Nothing in the entries should change; repeat them exactly.

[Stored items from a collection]
========================

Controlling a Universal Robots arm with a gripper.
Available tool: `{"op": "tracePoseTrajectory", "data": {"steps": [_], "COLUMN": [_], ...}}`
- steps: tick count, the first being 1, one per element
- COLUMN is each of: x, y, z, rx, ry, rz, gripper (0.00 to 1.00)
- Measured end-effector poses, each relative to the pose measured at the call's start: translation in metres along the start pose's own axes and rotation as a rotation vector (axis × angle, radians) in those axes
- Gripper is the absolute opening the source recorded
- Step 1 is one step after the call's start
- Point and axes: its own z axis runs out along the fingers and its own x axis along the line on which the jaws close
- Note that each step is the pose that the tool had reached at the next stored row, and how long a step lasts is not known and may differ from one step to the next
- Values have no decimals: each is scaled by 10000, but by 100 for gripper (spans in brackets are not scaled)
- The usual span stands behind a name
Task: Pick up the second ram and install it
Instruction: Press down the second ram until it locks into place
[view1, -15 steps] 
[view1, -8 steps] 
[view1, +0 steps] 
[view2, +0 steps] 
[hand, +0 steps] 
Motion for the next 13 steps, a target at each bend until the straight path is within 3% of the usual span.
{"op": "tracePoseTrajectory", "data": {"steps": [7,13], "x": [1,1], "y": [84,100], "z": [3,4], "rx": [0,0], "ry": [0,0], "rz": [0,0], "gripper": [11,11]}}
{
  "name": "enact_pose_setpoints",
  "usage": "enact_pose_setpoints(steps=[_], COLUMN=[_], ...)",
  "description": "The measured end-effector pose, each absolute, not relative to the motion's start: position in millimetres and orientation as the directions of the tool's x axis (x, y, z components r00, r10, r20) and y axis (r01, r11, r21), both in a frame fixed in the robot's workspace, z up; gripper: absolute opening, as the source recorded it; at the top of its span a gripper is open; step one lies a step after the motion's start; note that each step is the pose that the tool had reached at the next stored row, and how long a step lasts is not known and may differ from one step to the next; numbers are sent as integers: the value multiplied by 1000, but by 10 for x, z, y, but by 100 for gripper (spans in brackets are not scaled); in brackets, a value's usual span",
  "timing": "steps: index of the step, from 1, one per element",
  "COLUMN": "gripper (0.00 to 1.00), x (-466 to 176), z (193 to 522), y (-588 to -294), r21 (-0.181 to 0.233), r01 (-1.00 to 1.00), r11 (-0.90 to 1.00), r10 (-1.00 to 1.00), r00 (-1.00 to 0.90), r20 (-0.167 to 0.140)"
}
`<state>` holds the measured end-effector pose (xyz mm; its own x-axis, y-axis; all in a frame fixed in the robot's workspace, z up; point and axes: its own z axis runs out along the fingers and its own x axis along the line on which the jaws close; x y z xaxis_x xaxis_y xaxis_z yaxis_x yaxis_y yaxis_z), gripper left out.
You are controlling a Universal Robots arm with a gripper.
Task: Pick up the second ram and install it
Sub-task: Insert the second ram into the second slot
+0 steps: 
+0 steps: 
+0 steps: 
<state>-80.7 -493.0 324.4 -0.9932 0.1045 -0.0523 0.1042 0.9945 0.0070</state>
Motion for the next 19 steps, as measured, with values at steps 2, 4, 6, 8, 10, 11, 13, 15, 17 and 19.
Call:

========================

▶ EXERCISE RESULT
Controlling a Universal Robots arm with a gripper.
Available tool: `{"op": "tracePoseTrajectory", "data": {"steps": [_], "COLUMN": [_], ...}}`
- steps: tick count, the first being 1, one per element
- COLUMN is each of: x, y, z, rx, ry, rz, gripper (0.00 to 1.00)
- Measured end-effector poses, each relative to the pose measured at the call's start: translation in metres along the start pose's own axes and rotation as a rotation vector (axis × angle, radians) in those axes
- Gripper is the absolute opening the source recorded
- Step 1 is one step after the call's start
- Point and axes: its own z axis runs out along the fingers and its own x axis along the line on which the jaws close
- Note that each step is the pose that the tool had reached at the next stored row, and how long a step lasts is not known and may differ from one step to the next
- Values have no decimals: each is scaled by 10000, but by 100 for gripper (spans in brackets are not scaled)
- The usual span stands behind a name
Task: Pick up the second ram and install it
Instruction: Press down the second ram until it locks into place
[view1, -15 steps] 
[view1, -8 steps] 
[view1, +0 steps] 
[view2, +0 steps] 
[hand, +0 steps] 
Motion for the next 13 steps, a target at each bend until the straight path is within 3% of the usual span.
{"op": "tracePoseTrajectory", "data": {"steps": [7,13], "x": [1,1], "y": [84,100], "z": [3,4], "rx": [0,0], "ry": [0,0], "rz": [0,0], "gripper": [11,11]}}
{
  "name": "enact_pose_setpoints",
  "usage": "enact_pose_setpoints(steps=[_], COLUMN=[_], ...)",
  "description": "The measured end-effector pose, each absolute, not relative to the motion's start: position in millimetres and orientation as the directions of the tool's x axis (x, y, z components r00, r10, r20) and y axis (r01, r11, r21), both in a frame fixed in the robot's workspace, z up; gripper: absolute opening, as the source recorded it; at the top of its span a gripper is open; step one lies a step after the motion's start; note that each step is the pose that the tool had reached at the next stored row, and how long a step lasts is not known and may differ from one step to the next; numbers are sent as integers: the value multiplied by 1000, but by 10 for x, z, y, but by 100 for gripper (spans in brackets are not scaled); in brackets, a value's usual span",
  "timing": "steps: index of the step, from 1, one per element",
  "COLUMN": "gripper (0.00 to 1.00), x (-466 to 176), z (193 to 522), y (-588 to -294), r21 (-0.181 to 0.233), r01 (-1.00 to 1.00), r11 (-0.90 to 1.00), r10 (-1.00 to 1.00), r00 (-1.00 to 0.90), r20 (-0.167 to 0.140)"
}
`<state>` holds the measured end-effector pose (xyz mm; its own x-axis, y-axis; all in a frame fixed in the robot's workspace, z up; point and axes: its own z axis runs out along the fingers and its own x axis along the line on which the jaws close; x y z xaxis_x xaxis_y xaxis_z yaxis_x yaxis_y yaxis_z), gripper left out.
You are controlling a Universal Robots arm with a gripper.
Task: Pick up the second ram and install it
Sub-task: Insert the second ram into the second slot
+0 steps: 
+0 steps: 
+0 steps: 
<state>-80.7 -493.0 324.4 -0.9932 0.1045 -0.0523 0.1042 0.9945 0.0070</state>
Motion for the next 19 steps, as measured, with values at steps 2, 4, 6, 8, 10, 11, 13, 15, 17 and 19.
Call:

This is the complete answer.